I could talk about all the once prestigious firms that have collapsed and faded into obscurity, their names evoking memories for fewer and fewer lawyers, but that might make me sound too old.
I could talk about how Chicago was invaded by firms from such provincial backwaters as St. Louis, Milwaukee and Indianapolis, but that would sound too xenophobic.
No, for me, the biggest change in the practice of law is that I no longer have red fingers after a hard day at the office.

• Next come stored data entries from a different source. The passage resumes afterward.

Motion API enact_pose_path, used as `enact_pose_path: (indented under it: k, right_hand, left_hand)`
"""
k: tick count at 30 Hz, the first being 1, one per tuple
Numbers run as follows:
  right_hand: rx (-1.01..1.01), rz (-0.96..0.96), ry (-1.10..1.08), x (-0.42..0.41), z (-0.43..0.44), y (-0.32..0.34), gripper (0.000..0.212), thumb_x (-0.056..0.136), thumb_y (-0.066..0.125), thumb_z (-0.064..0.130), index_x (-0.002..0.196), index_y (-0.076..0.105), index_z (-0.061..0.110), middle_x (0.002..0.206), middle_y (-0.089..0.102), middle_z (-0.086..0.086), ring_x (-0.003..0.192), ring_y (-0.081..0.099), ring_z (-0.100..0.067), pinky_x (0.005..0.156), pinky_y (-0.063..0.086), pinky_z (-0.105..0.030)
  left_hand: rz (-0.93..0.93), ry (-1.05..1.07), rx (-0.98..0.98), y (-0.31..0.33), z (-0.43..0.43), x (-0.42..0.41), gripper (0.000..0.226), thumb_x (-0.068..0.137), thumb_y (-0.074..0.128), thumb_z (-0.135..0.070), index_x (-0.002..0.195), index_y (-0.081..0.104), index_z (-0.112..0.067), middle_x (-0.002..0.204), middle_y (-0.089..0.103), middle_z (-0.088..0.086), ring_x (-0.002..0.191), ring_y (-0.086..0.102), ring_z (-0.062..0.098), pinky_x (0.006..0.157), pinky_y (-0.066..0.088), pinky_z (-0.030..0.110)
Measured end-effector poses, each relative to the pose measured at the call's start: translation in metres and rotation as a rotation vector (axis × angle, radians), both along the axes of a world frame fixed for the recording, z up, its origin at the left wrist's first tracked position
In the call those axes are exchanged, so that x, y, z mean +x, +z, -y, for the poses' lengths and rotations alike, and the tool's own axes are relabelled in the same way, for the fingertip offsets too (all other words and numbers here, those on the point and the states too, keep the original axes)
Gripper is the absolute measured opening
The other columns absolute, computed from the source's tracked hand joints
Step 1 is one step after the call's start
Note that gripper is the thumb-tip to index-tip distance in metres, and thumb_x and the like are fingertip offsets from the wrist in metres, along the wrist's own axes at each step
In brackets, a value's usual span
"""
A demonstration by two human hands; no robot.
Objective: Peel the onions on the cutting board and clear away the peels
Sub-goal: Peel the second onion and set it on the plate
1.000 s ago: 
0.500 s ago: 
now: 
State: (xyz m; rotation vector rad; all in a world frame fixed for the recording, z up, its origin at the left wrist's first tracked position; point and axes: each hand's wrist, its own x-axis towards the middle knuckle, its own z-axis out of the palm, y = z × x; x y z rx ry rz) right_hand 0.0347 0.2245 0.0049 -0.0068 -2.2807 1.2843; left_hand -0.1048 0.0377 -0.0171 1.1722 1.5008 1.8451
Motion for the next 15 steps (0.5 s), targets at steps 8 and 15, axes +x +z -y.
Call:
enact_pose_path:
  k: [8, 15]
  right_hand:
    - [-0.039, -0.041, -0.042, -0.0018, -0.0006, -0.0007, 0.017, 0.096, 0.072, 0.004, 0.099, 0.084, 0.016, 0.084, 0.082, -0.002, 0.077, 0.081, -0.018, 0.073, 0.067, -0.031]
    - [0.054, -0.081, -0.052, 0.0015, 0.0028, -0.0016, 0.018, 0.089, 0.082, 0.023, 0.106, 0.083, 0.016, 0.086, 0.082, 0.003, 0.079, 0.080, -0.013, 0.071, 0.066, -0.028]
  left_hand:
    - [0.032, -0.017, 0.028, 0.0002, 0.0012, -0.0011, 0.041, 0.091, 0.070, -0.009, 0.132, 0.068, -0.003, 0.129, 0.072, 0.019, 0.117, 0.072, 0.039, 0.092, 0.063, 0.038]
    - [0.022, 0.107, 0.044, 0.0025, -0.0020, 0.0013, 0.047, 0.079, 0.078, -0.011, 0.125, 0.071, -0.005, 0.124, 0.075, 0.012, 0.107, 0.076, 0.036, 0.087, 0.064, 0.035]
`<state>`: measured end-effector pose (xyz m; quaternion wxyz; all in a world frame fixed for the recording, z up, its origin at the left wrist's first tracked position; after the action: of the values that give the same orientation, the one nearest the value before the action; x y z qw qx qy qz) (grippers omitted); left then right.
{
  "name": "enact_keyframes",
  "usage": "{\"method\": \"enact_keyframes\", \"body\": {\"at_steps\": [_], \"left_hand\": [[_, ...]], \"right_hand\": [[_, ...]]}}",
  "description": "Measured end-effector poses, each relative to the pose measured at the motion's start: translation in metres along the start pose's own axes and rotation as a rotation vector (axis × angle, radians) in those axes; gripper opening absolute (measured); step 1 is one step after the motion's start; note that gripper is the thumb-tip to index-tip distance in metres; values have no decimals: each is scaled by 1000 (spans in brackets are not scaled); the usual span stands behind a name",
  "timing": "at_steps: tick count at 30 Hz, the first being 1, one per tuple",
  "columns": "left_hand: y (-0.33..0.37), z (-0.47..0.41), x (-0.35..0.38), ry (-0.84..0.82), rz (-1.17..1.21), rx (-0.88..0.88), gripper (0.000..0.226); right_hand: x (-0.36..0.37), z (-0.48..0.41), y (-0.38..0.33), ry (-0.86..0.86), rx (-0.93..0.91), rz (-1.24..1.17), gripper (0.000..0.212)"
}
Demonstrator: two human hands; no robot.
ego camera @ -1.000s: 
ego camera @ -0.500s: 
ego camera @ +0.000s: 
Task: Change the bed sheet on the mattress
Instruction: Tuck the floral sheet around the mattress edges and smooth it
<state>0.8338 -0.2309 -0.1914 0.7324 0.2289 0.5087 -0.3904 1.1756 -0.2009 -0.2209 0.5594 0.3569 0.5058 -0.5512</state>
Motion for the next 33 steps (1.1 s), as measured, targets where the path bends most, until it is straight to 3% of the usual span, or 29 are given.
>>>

Perhaps some explanation may be in order. In 1980, I graduated from the best law school in the state south of 61st Street. Six days later, I got married and three days after that I started work in the suburbs for a solo practitioner who had been a partner at a large downtown firm that specialized in tax-exempt bonds but left a few years before to start his own bond counsel practice. For those of you who have managed to avoid working on a bond transaction, let's just say that it involves a lot of long documents that aren't exactly page-turners. A trust indenture alone can run up to about 100 pages, and that's just one of the many documents produced by bond counsel in a typical transaction.
Producing that many documents even now can be rather time-consuming, but 32 years ago it was a major production. Chicago Lawyer 's younger readers may not realize this, but back in the day most law offices had these things called typewriters, which required someone (frequently young, almost always female) to actually type every single page of a document. Even in 1980, a law office was very much like a set of "Mad Men," but with somewhat less drinking. A lawyer's desk was unadorned, except for a phone (I think we had moved on to Touch-Tone phones by then), family pictures, a penholder and perhaps an ashtray.
The limit of our technology then was a system of "mag cards," which were long strips of magnetic film. Each mag card contained the data for one or two pages of a document. Our secretaries would insert a mag card into a slot in the electric typewriter and printed out the page until stopping to hand-type in a change from the markup of the document. After that page was done, they'd insert a new mag card and continue on, page by page, until the document was finished.
For revised drafts, someone had to redline revisions to the documents, and as the young associate in a two-lawyer firm, that someone was me. And by redline, I mean actually marking lines in red ink on the new draft. Armed with a ruler and a red pen, I would go through the new document and underline any new language that was added and use a caret (an upside down V) to show where something was deleted — the caret just indicated a deletion, but we had no way to show what was deleted.
This was, of course, a tedious process, yet not only did the documents get redlined, but I also became really familiar with the documents over time. The downside, though, was that after several hours of redlining by hand, I would get red ink all over my fingers, so that at the end of the day my fingers looked like I had spent the day at the stockyards rather than a suburban office building.
Eventually, my boss retired and I moved on to another firm, and then another, and so on. Soon, secretaries traded in their typewriters for these fancy new things called computers, and then later, those computers started popping up on lawyers' desks.
Documents could now be produced more quickly and printed out on a printer, rather than pulled out of the typewriter's roller. And some unknown genius came up with the track changes option for Word, so that the computer could actually show in red or blue or any other color, what changes had been made to a document.
And track changes soon begat CompareRite, Deltaview, Workshare and other software that could compare two documents and show all the differences between the two. Redlining was now a snap.
I think that we sometimes focus too much on other technological changes that have changed the practice of law over the last several decades.
E-mail is ubiquitous, but a somewhat mixed blessing, with the expectation that questions must be answered instantly. The Internet can be a great way to find information quickly, or it can suck up hours of time on truly trivial pursuits. However, computerized redlining is a godsend for a transactional lawyer. It allows you to quickly mark all the changes to a document, so everyone reading the document can know right away what changes were made. It allows you to compare a form to someone else's document, so you can see what they might have deleted or changed, to their advantage. It is the unsung hero in a war of words between opposing sides of a transaction.
Best of all, I can now go home from a hard day's work without red ink on my fingers.